» Your task
Word for word, return the lines below from the first through the line that has "A surface's normal", dropping the pictures.

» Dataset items

Start of Block

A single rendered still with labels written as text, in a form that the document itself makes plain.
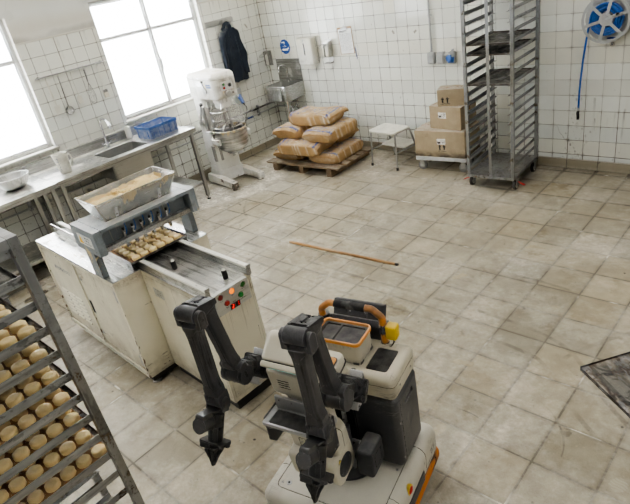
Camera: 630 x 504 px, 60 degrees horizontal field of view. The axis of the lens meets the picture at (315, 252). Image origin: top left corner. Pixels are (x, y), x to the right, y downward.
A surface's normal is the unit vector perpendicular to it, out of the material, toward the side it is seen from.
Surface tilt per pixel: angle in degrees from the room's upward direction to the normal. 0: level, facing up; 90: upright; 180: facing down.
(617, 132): 90
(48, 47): 90
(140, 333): 90
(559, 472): 0
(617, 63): 90
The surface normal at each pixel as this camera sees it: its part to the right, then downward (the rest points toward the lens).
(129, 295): 0.71, 0.22
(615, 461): -0.17, -0.87
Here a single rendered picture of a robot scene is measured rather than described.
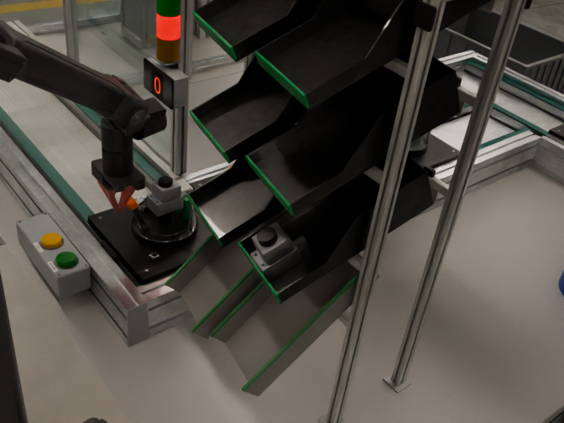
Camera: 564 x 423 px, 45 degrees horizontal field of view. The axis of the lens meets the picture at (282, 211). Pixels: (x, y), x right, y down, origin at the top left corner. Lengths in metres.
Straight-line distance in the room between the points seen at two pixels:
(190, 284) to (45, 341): 0.31
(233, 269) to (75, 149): 0.75
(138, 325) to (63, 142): 0.69
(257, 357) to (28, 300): 0.55
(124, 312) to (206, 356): 0.18
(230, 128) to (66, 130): 0.95
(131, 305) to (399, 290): 0.61
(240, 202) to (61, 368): 0.48
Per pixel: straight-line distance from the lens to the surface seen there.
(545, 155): 2.18
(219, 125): 1.08
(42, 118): 2.02
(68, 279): 1.42
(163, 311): 1.38
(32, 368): 1.39
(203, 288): 1.28
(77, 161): 1.82
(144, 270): 1.39
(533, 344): 1.58
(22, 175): 1.70
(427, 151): 1.91
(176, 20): 1.48
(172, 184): 1.42
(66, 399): 1.33
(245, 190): 1.17
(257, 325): 1.19
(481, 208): 1.94
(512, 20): 0.98
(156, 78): 1.54
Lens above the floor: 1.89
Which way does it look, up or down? 36 degrees down
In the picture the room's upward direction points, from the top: 8 degrees clockwise

End of Block

» Written solution
A single rendered still with labels written as text, in a form that the document itself makes plain.
Camera: 630 x 504 px, 60 degrees horizontal field of view. The axis of the lens meets the picture at (315, 252). Image origin: top left corner. Pixels are (x, y), x to the right, y downward.
A surface's normal is the unit vector perpendicular to it, out of the material, toward the side it is seen from.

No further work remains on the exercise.